Our plans are being taken forward in a taskforce led by Professor Chris Husbands, director of the Institute of Education, working alongside business and education leaders.

Down with party games

In his attack on Labour as the “Downton Abbey party” in a speech last month, Gove revealed his intellectual snobbery. He thinks that children from less well-off backgrounds can succeed only if they get a narrow education.

I want young people in state schools to get the same opportunities as those in the top private schools. For example, pupils in state schools should have the chance to develop the debating and speaking skills required to succeed at job or university interviews. We would expand after-school activities and ensure that children take at least two hours of sport a week.

I am proud that under Labour governments, teachers helped to narrow the attainment gap between poorer and richer children, according to independent research by the Financial Times. But everything Gove does threatens that progress. The number of teachers has dropped by 10,000. The number of pupils getting catch-up tuition at primary schools has also fallen.

Labour focused its academies programme on raising standards in poorer communities, but Gove has played an ideological numbers game by concentrating on converter academies that are already outstanding.

Of course we need to do more to narrow the gap.
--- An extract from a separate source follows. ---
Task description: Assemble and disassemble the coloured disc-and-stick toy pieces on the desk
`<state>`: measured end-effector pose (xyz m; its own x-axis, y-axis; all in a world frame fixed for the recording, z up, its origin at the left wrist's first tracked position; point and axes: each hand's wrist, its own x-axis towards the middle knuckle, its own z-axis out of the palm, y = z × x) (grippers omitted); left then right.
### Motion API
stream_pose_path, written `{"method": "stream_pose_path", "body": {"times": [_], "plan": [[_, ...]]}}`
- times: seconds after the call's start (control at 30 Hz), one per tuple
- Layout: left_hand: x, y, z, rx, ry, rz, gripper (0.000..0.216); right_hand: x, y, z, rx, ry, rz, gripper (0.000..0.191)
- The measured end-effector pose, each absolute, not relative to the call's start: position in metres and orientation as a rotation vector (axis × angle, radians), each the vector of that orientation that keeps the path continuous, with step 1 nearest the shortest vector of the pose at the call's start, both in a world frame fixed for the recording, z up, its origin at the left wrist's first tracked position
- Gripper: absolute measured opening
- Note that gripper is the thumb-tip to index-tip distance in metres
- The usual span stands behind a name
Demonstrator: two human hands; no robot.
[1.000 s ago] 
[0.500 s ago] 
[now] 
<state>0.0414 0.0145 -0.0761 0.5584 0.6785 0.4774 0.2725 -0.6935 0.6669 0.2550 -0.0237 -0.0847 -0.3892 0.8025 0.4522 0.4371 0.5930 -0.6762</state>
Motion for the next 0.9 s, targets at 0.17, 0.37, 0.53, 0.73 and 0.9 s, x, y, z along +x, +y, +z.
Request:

The key is more and better teachers, and supporting existing teachers to improve their practice. That’s why Labour wants to improve the quality of professional development through a new Royal College of Teachers. We would also provide new incentives for graduates to teach in challenging areas of the country by providing a rebate on their tuition fees. And we would expand programmes such as Teach First.

Teachers can make the difference. But Gove likes to label them as the “enemies of promise”. Playing cheap politics isn’t the way to strengthen the profession.

Imagine Gove’s surprise when he finally emerges from the jungle, clutching his Latin textbooks and his abacus, and learns that we need thousands more aerospace engineers, biotechnicians and 3D animators. If we are going to win the global race in education, we can’t fight yesterday’s battles.

Stephen Twigg is Labour’s shadow education secretary.